Features — 23 May 2014 — by Adele Ramos
The drill rig is coming: US Capital

Senior Counsel Eamon Courtenay indicated to Amandala today that the court hearing to review a request made by the Sarstoon Temash Institute of Indigenous Management (SATIIM) and four Maya villages: Conejo, Crique Sarco, Midway, and Graham Creek, for an injunction order to stop US Capital Energy from proceeding with petroleum works inside the Sarstoon Temash National Park will help to resolve the pending issues which lie at the heart of the dispute between the Government of Belize and some Maya communities in Toledo.

The Maya communities in question continue to call on the Government of Belize to consult with them before US Capital begins to drill inside the national park.

Currently, the project is at a virtual standstill, but Alistair King, the representative of US Capital in Belize, told Amandala today that they intend to press ahead as soon as possible, but works, he said, have been delayed because they are still waiting for the rig to arrive from Mexico—and they hope it will by the end of the month.

The parties could not agree on the wording of the final order to propose to the court, so Justice Michelle Arana has issued a perfected order, in line with a ruling she handed down last month, mandating the Government to engage the four claimant communities in consultations, to obtain their free, prior and informed consent.

While the draft order contained in her decision said that the Government should “obtain” that consent, her perfected order specifies that the Government should “seek and make good faith attempts to obtain” that consent.

Senior Counsel Denys Barrow, attorney for the Government of Belize, told Amandala today that the Maya could never have veto powers; he said that both domestic and international law make it clear that the Government must engage in a process of consultation with the Maya.

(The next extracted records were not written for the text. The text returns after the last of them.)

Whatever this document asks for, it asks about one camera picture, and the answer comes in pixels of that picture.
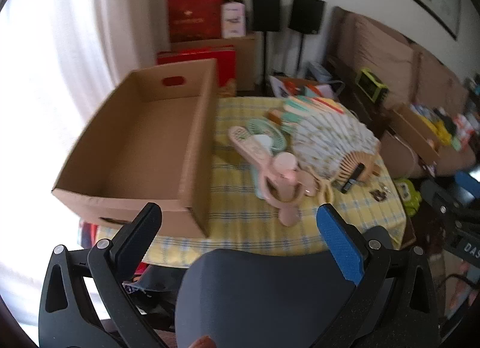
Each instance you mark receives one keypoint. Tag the yellow plaid tablecloth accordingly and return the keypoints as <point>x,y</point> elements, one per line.
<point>240,198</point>

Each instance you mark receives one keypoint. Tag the black speaker stand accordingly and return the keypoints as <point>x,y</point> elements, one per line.
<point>300,52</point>
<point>266,59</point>

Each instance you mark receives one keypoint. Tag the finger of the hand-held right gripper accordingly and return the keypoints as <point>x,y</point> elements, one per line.
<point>468,185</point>

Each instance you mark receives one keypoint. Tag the white open box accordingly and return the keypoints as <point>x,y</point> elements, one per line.
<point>279,87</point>

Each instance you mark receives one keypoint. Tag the green toy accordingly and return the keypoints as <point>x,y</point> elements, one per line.
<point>408,198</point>

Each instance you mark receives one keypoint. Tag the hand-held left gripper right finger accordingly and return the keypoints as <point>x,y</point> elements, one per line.
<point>339,247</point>

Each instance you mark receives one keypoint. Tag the pink handheld fan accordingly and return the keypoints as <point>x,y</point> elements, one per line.
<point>249,147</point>

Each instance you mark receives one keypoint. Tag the red gift bag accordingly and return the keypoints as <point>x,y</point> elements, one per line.
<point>193,18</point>

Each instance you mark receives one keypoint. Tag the white curtain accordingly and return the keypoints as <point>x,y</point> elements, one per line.
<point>75,33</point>

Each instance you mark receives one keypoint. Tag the grey chair back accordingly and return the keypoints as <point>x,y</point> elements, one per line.
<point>262,295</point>

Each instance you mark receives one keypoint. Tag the red gift box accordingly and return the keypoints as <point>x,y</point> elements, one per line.
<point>225,70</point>

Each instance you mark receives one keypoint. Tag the person's left hand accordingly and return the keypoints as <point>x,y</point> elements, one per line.
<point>203,342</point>

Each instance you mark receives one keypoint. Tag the green daisy handheld fan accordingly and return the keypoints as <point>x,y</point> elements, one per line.
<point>279,138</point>

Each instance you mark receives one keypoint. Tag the green black box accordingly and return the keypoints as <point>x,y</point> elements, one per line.
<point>369,84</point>

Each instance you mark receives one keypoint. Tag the brown sofa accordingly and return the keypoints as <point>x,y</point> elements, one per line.
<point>375,40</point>

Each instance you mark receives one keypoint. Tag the tall cardboard box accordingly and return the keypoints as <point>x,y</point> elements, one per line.
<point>245,59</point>

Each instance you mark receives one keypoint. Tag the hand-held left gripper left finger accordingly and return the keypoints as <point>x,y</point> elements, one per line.
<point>140,232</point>

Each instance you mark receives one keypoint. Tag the black clip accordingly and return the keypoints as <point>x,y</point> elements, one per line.
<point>352,179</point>

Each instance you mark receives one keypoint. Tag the floral paper folding fan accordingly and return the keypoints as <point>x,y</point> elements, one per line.
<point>330,142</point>

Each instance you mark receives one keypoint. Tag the small dark trinket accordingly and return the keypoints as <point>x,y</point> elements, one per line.
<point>379,194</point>

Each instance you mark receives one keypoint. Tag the painted folding fan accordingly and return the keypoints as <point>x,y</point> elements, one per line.
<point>300,108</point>

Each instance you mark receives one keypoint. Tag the pile of colourful small things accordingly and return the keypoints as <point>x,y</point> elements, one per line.
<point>453,127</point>

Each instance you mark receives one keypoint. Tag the small cardboard tray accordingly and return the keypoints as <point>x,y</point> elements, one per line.
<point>412,130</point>

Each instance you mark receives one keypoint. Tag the black speaker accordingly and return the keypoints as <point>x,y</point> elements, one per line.
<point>305,14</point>
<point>266,9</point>

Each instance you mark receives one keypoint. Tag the white pink box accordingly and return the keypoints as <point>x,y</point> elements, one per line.
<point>233,18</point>

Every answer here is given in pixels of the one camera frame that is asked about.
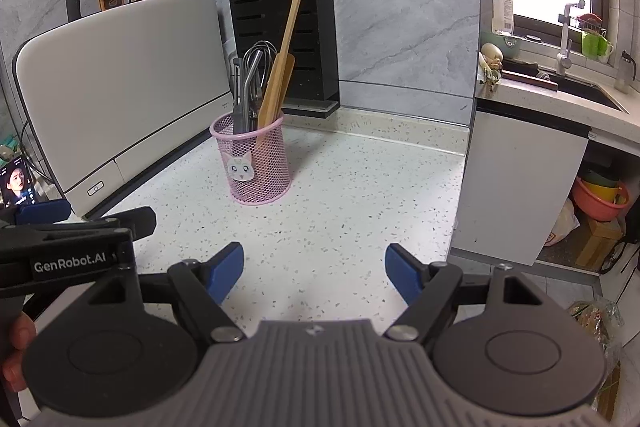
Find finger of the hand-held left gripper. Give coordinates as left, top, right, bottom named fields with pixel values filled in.
left=15, top=199, right=71, bottom=225
left=82, top=207, right=157, bottom=240

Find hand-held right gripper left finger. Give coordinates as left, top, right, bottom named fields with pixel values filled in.
left=87, top=242, right=246, bottom=344

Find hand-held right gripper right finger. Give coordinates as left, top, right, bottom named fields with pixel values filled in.
left=384, top=243, right=543, bottom=343

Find pink mesh utensil holder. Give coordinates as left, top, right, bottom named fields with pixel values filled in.
left=210, top=109, right=292, bottom=206

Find grey-handled metal fork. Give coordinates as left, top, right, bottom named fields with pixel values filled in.
left=231, top=57, right=247, bottom=134

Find wooden spatula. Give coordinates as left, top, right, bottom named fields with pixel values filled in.
left=256, top=51, right=296, bottom=148

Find wire whisk with orange handle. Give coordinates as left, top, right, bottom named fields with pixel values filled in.
left=247, top=41, right=278, bottom=118

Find person's left hand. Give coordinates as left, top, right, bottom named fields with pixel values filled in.
left=0, top=312, right=37, bottom=393

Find smartphone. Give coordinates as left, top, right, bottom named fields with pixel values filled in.
left=0, top=154, right=38, bottom=210

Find white knife sterilizer appliance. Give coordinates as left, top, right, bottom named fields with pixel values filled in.
left=12, top=0, right=235, bottom=220

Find white cabinet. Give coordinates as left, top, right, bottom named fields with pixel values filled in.
left=452, top=99, right=592, bottom=267

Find white plastic bag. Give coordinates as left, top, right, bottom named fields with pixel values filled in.
left=544, top=199, right=581, bottom=248

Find cardboard box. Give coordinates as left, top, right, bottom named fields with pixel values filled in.
left=575, top=217, right=624, bottom=270

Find clear plastic snack bag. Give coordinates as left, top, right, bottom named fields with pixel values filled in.
left=570, top=299, right=626, bottom=408

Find orange plastic basin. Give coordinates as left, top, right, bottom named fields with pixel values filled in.
left=572, top=177, right=629, bottom=223

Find white radish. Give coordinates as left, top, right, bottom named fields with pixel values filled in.
left=477, top=42, right=503, bottom=95

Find black knife block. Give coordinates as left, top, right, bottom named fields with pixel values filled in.
left=226, top=0, right=342, bottom=120

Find kitchen sink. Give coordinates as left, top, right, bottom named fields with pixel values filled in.
left=550, top=74, right=628, bottom=112

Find silver faucet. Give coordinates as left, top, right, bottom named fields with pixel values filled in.
left=557, top=0, right=587, bottom=75

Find white soap bottle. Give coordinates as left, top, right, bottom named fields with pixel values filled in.
left=492, top=0, right=516, bottom=35

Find clear dispenser bottle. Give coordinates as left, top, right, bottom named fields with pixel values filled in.
left=617, top=52, right=638, bottom=95

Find green cups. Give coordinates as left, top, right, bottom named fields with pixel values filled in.
left=581, top=29, right=614, bottom=60

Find black appliance cable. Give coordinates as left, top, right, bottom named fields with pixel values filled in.
left=20, top=117, right=51, bottom=188

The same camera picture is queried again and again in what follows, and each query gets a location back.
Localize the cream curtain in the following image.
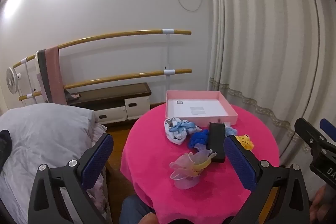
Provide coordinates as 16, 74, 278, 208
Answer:
207, 0, 336, 201

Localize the dark cloth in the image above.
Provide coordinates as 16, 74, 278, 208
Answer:
0, 130, 12, 170

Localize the wide white storage box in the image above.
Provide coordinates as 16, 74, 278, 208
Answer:
93, 106, 128, 125

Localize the yellow knitted scrunchie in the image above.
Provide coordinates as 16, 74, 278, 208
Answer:
234, 134, 255, 152

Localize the person's right hand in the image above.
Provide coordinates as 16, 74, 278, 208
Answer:
310, 185, 336, 224

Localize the white fan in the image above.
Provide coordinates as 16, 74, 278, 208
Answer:
6, 67, 22, 95

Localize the black case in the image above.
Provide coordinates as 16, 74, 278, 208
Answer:
206, 122, 226, 163

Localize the narrow white storage box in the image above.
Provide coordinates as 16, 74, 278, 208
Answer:
125, 97, 151, 120

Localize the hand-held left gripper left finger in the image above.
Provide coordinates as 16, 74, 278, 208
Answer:
28, 133, 114, 224

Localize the low white drawer bench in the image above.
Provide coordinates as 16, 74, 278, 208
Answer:
67, 82, 152, 125

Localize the person's leg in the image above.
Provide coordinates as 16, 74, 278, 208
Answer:
119, 196, 159, 224

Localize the pink box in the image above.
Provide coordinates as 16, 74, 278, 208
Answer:
165, 90, 238, 127

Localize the grey duvet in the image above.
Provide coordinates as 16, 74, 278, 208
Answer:
0, 103, 108, 224

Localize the printed scrunchie with blue ribbon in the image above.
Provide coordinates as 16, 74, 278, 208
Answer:
164, 118, 202, 145

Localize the pastel organza scrunchie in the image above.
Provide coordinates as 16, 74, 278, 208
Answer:
169, 149, 217, 190

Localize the long wooden barre rail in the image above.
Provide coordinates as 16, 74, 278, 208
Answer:
13, 29, 192, 69

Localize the white barre post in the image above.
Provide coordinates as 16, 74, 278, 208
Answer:
162, 29, 176, 91
21, 57, 36, 107

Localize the pink towel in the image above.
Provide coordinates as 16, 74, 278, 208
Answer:
45, 46, 67, 104

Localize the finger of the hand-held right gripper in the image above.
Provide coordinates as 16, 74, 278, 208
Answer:
319, 118, 336, 142
294, 118, 329, 151

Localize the small pink and grey object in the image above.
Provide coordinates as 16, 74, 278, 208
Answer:
65, 90, 81, 100

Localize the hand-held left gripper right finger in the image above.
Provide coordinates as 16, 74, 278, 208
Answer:
223, 135, 310, 224

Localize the dark blue scrunchie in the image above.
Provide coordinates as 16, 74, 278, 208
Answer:
188, 130, 210, 151

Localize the short wooden barre rail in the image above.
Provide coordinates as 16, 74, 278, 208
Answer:
18, 69, 192, 101

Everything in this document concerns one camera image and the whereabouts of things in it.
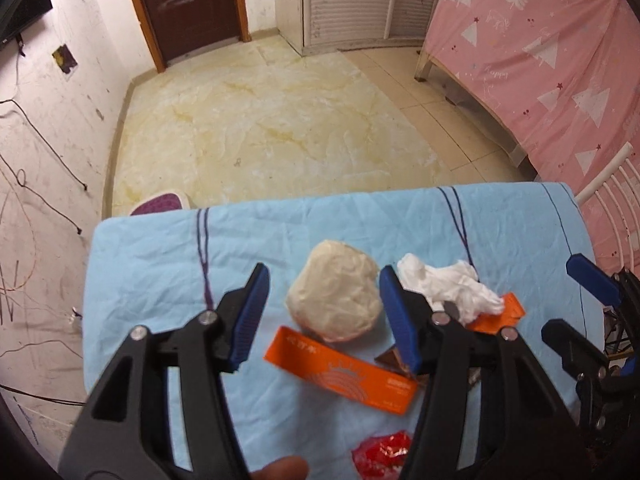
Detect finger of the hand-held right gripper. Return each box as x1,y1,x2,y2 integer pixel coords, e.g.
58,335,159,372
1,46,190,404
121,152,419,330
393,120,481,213
566,254,624,307
541,319,609,381

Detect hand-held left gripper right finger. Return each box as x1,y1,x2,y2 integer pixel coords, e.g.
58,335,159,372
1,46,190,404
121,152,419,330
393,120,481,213
379,266,593,480

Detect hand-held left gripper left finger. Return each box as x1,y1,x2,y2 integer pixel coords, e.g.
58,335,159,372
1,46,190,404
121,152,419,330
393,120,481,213
60,262,271,480

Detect brown snack wrapper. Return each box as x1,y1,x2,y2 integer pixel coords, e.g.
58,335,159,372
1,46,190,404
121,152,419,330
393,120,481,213
375,347,426,386

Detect white tissue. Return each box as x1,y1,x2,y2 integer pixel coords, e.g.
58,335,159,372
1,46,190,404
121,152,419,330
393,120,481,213
396,252,505,326

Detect long orange box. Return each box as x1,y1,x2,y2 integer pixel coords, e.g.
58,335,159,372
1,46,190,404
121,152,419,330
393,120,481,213
263,326,420,402

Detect cream round bun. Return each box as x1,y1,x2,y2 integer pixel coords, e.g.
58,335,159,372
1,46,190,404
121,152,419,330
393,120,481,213
286,240,383,342

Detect person's left hand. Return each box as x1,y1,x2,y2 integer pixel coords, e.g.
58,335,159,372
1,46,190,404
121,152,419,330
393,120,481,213
250,456,311,480

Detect small orange packet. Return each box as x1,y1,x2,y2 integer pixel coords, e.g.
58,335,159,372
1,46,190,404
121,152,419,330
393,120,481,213
467,293,528,335

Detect white metal chair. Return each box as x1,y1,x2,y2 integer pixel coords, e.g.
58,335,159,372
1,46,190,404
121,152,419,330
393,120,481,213
575,142,640,281

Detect light blue printed sheet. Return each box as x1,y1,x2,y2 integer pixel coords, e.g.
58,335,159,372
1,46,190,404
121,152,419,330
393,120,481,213
82,182,598,480

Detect red snack wrapper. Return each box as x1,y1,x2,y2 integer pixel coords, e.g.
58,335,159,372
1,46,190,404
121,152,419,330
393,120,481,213
351,416,413,478

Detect purple white stool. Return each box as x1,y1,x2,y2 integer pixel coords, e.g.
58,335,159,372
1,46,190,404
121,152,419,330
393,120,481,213
129,189,191,217

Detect pink printed curtain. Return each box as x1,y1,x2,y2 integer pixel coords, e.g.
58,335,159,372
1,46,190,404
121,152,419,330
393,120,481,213
425,0,640,281

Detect dark brown wooden door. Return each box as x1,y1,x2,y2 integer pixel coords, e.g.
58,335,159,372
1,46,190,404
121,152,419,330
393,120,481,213
120,0,251,73

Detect white slatted wardrobe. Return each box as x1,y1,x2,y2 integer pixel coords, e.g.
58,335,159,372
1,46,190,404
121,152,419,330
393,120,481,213
275,0,451,56

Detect black wall cable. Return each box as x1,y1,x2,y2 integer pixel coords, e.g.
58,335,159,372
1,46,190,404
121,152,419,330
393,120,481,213
0,97,83,235

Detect brown wall socket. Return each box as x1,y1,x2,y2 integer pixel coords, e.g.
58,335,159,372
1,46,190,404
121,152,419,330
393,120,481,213
51,45,78,73

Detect black wall television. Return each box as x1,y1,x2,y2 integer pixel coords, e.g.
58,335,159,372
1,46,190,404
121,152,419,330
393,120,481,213
0,0,53,43

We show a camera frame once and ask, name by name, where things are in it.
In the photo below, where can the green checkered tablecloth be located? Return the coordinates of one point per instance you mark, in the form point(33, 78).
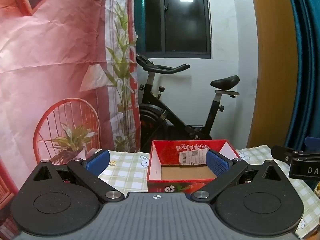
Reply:
point(125, 172)

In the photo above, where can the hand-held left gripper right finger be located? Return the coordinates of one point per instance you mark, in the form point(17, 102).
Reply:
point(217, 162)

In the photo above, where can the pink printed backdrop cloth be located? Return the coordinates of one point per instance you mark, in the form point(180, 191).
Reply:
point(50, 55)

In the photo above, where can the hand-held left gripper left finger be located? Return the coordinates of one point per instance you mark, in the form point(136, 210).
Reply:
point(98, 161)

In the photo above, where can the wooden door panel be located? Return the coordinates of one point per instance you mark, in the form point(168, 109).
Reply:
point(272, 67)

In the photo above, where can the dark framed window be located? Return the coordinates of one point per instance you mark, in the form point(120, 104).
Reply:
point(185, 30)

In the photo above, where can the red cardboard box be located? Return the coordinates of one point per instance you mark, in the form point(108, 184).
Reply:
point(170, 152)

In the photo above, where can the black exercise bike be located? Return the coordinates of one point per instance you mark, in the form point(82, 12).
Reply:
point(175, 120)

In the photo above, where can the teal curtain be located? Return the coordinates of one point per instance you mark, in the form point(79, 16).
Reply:
point(310, 67)

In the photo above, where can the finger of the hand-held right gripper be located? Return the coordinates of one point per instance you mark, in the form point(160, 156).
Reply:
point(282, 153)

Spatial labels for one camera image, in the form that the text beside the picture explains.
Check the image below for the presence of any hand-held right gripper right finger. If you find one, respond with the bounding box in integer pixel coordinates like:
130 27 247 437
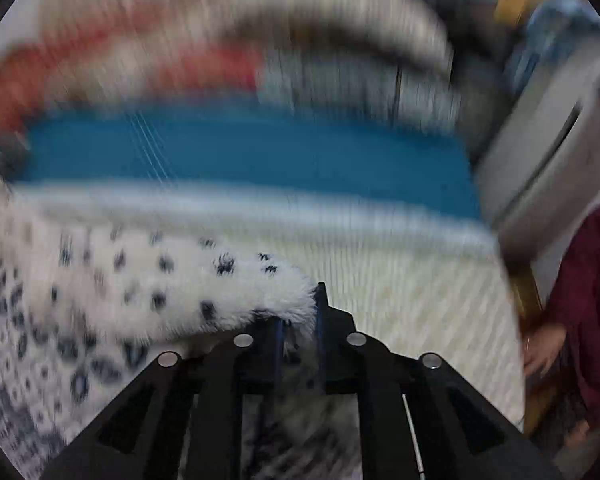
315 282 564 480

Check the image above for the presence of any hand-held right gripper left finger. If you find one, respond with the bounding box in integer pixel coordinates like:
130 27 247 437
40 319 287 480

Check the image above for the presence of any white fleece garment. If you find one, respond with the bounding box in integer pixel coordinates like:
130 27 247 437
0 165 361 480

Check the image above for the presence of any patterned teal beige bedsheet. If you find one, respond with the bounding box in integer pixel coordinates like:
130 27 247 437
0 100 527 433

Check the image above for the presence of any blue paisley pillow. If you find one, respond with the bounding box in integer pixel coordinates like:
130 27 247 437
257 52 461 136

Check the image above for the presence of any white appliance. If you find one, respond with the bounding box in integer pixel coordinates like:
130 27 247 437
474 42 600 263

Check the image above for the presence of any red patchwork quilt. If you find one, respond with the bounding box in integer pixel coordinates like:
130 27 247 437
0 5 261 133

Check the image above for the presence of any light blue cloth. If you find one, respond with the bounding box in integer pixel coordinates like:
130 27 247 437
509 0 600 93

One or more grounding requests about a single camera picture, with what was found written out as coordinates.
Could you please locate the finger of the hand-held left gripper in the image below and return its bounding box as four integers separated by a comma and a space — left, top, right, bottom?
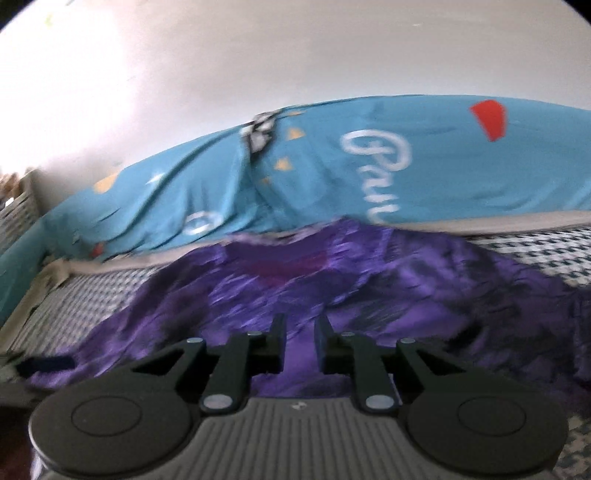
11, 354, 77, 377

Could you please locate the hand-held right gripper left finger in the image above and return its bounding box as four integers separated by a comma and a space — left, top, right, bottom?
131, 314, 287, 414

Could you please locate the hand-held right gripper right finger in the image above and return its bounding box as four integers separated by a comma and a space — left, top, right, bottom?
314, 316, 465, 414

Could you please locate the purple floral garment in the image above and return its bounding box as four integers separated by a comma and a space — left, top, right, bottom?
28, 217, 591, 407

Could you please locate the white perforated laundry basket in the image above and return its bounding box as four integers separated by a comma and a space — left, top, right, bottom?
0, 173, 40, 252

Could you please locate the blue printed bed sheet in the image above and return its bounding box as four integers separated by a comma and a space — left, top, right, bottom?
0, 95, 591, 273

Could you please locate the houndstooth bed mat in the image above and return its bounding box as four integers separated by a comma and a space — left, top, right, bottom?
0, 224, 591, 480

“No doubt the consultation must [be] meaningful and not window dressing, as the judge puts it. It must be done in good faith and it must be a genuine attempt. So it is the process of consultation that is important,” Barrow told us.

He went on to say that it is the Government’s view that it has done what it needs to do, in consulting the village of Sunday Wood.

“You may know that there is a document called the Maya Atlas. It shows the boundaries claimed by each community,” said Barrow, adding that only the village of Sunday Wood is in the park and “no other village or community.” Barrow furthermore asserted that the original permit specifically excluded the lands of Conejo.

He maintains the view that the Government can waive the expiration on the permit which expired at the end of April, and he said that the judge’s order cannot apply to that permit because a person “cannot seek the free, prior informed consent for something already done.”

SATIIM and the claimant villages continue to hold their ground, despite Government’s stance. They are looking forward to the injunction hearing slated for Monday, June 16, 2014.

Meanwhile, King told us that, “The rig is on its way, and it might be in by end of month.”

He said that the rig will have the capacity to drill to about 10,000 feet, and US Capital has everything ready on the ground to proceed, once that drill arrives.